Your instructions:
The answer is the full listing restated exactly, without any pictures.

[[ Dataset excerpt open ]]

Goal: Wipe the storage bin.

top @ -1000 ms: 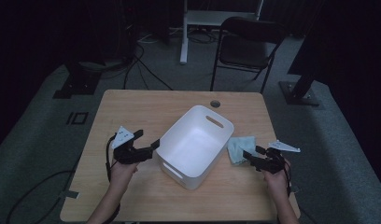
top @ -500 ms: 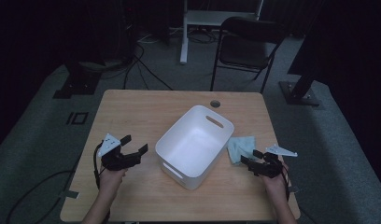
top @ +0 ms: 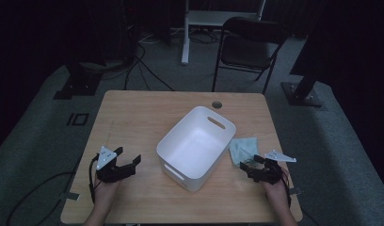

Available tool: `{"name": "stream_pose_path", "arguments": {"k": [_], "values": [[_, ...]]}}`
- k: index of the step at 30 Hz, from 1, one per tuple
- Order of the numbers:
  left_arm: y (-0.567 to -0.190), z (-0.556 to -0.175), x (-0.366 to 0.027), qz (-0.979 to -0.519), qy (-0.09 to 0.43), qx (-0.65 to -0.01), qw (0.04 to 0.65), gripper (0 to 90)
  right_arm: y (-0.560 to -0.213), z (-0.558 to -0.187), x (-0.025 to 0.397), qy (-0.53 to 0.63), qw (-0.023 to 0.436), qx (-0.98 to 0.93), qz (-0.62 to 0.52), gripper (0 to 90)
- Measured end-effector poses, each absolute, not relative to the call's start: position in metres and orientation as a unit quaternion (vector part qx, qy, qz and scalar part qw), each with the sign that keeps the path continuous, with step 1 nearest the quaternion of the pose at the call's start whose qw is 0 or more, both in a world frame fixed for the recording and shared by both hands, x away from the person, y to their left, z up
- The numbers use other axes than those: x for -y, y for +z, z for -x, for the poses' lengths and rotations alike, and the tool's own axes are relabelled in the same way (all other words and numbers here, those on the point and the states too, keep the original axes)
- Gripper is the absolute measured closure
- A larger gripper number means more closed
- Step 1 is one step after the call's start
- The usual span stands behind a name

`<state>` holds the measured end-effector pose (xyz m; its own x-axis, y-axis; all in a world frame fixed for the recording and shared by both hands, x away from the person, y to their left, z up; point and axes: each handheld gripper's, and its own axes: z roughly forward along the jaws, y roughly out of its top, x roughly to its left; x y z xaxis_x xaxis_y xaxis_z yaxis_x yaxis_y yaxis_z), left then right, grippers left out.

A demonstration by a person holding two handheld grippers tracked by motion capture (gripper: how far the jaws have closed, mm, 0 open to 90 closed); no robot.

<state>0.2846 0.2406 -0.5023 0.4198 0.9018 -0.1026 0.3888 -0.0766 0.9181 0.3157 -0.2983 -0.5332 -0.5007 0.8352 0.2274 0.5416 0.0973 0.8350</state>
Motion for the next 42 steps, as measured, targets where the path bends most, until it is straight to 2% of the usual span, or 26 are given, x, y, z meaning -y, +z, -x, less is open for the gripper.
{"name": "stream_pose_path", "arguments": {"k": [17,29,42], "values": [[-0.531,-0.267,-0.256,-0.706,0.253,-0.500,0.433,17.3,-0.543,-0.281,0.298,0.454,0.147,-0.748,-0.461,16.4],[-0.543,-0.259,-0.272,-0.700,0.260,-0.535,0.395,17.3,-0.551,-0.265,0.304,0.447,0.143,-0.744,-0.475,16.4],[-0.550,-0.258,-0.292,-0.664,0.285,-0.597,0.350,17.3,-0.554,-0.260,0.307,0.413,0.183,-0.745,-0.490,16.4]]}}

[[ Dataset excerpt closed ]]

Solution:
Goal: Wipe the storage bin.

top @ -1000 ms: 
top @ -500 ms: 
top @ +0 ms: 

Available tool: `{"name": "stream_pose_path", "arguments": {"k": [_], "values": [[_, ...]]}}`
- k: index of the step at 30 Hz, from 1, one per tuple
- Order of the numbers:
  left_arm: y (-0.567 to -0.190), z (-0.556 to -0.175), x (-0.366 to 0.027), qz (-0.979 to -0.519), qy (-0.09 to 0.43), qx (-0.65 to -0.01), qw (0.04 to 0.65), gripper (0 to 90)
  right_arm: y (-0.560 to -0.213), z (-0.558 to -0.187), x (-0.025 to 0.397), qy (-0.53 to 0.63), qw (-0.023 to 0.436), qx (-0.98 to 0.93), qz (-0.62 to 0.52), gripper (0 to 90)
- Measured end-effector poses, each absolute, not relative to the call's start: position in metres and orientation as a unit quaternion (vector part qx, qy, qz and scalar part qw), each with the sign that keeps the path continuous, with step 1 nearest the quaternion of the pose at the call's start whose qw is 0 or more, both in a world frame fixed for the recording and shared by both hands, x away from the person, y to their left, z up
- The numbers use other axes than those: x for -y, y for +z, z for -x, for the poses' lengths and rotations alike, and the tool's own axes are relabelled in the same way (all other words and numbers here, those on the point and the states too, keep the original axes)
- Gripper is the absolute measured closure
- A larger gripper number means more closed
- Step 1 is one step after the call's start
- The usual span stands behind a name

`<state>` holds the measured end-effector pose (xyz m; its own x-axis, y-axis; all in a world frame fixed for the recording and shared by both hands, x away from the person, y to their left, z up; point and axes: each handheld gripper's, and its own axes: z roughly forward along the jaws, y roughly out of its top, x roughly to its left; x y z xaxis_x xaxis_y xaxis_z yaxis_x yaxis_y yaxis_z), left then right, grippers left out.

A demonstration by a person holding two handheld grippers tracked by motion capture (gripper: how far the jaws have closed, mm, 0 open to 90 closed); no robot.

<state>0.2846 0.2406 -0.5023 0.4198 0.9018 -0.1026 0.3888 -0.0766 0.9181 0.3157 -0.2983 -0.5332 -0.5007 0.8352 0.2274 0.5416 0.0973 0.8350</state>
Motion for the next 42 steps, as measured, targets where the path bends most, until it is straight to 2% of the usual span, or 26 are given, x, y, z meaning -y, +z, -x, less is open for the gripper.
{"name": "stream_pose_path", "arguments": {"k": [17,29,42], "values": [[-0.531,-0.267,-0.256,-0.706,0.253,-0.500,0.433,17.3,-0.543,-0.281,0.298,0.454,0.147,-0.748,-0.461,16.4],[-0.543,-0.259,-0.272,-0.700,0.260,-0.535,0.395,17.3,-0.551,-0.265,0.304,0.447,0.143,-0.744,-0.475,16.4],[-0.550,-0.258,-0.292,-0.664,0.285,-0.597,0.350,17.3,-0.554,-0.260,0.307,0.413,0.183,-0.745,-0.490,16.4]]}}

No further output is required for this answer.